■ **TASK STATEMENT**: Only the lines below from the one containing "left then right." through the last line should be set down, exactly as written and with no pictures.

■ **SOURCE MATERIAL**:
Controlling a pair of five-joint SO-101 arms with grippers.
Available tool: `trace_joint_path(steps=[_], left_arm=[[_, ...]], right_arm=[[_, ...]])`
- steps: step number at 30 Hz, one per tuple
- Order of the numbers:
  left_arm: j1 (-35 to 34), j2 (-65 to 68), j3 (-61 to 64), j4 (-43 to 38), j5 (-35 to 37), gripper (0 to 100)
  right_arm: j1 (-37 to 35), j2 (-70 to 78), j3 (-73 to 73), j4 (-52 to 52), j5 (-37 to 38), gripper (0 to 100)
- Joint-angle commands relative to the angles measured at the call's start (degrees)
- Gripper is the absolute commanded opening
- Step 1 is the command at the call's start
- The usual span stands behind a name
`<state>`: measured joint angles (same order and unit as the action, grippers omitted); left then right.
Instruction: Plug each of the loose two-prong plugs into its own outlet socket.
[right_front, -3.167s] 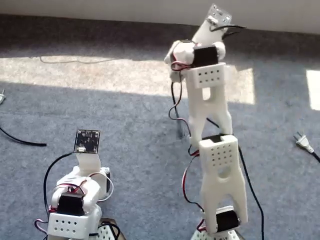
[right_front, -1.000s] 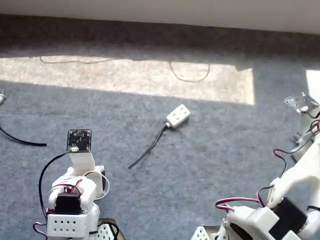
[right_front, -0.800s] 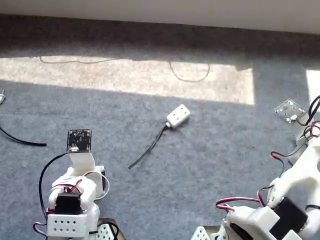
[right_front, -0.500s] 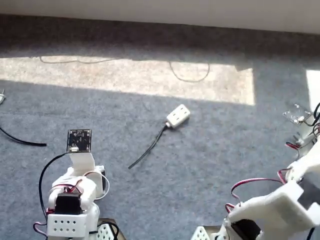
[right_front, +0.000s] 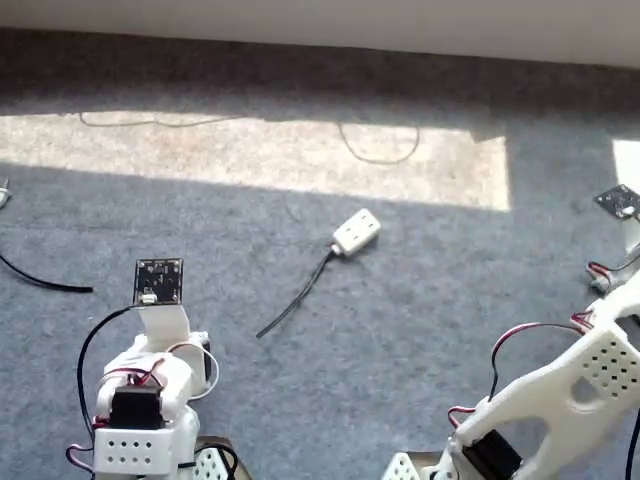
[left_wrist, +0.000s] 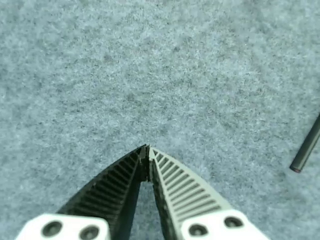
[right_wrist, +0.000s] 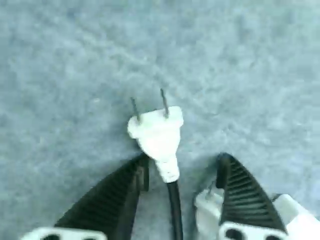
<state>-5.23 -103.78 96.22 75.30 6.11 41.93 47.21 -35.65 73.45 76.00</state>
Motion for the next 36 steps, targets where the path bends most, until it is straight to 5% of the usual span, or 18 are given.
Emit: trace_joint_path(steps=[1,9,15,21,24,31,36], left_arm=[[-0.4,-0.4,0.7,0.3,-0.4,1],[-0.4,-0.4,0.7,0.3,-0.4,1],[-0.4,-0.4,0.7,0.3,-0.4,1],[-0.4,-0.4,0.7,0.3,-0.4,1],[-0.4,-0.4,0.7,0.3,-0.4,1],[-0.4,-0.4,0.7,0.3,-0.4,1],[-0.4,-0.4,0.7,0.3,-0.4,1]], right_arm=[[-2.9,-0.1,-5.9,0.3,-7.4,4.4],[-6.5,-0.2,-15.6,11.5,-11.0,0.5],[-11.3,-0.3,-38.5,28.3,-15.7,0.5],[-17.3,-0.3,-61.0,27.8,-54.8,0.9],[-21.0,-1.6,-67.0,27.8,-67.0,0.9],[-33.4,-16.9,-49.3,27.9,-91.8,0.9],[-53.7,-32.9,-25.1,27.8,-100.4,0.9]])
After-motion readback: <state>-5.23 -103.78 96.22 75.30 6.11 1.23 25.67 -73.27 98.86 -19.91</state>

■ **RESPONSE TO THIS EXERCISE**:
`<state>`: measured joint angles (same order and unit as the action, grippers omitted); left then right.
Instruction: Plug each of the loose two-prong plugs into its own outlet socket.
[right_front, -3.167s] 
[right_front, -1.000s] 
[right_front, -0.800s] 
[right_front, -0.500s] 
[right_front, +0.000s] 
[left_wrist, +0.000s] 
[right_wrist, +0.000s] 
<state>-5.23 -103.78 96.22 75.30 6.11 41.93 47.21 -35.65 73.45 76.00</state>
Motion for the next 36 steps, targets where the path bends most, until it is straight to 5% of the usual span, or 18 are given.
Emit: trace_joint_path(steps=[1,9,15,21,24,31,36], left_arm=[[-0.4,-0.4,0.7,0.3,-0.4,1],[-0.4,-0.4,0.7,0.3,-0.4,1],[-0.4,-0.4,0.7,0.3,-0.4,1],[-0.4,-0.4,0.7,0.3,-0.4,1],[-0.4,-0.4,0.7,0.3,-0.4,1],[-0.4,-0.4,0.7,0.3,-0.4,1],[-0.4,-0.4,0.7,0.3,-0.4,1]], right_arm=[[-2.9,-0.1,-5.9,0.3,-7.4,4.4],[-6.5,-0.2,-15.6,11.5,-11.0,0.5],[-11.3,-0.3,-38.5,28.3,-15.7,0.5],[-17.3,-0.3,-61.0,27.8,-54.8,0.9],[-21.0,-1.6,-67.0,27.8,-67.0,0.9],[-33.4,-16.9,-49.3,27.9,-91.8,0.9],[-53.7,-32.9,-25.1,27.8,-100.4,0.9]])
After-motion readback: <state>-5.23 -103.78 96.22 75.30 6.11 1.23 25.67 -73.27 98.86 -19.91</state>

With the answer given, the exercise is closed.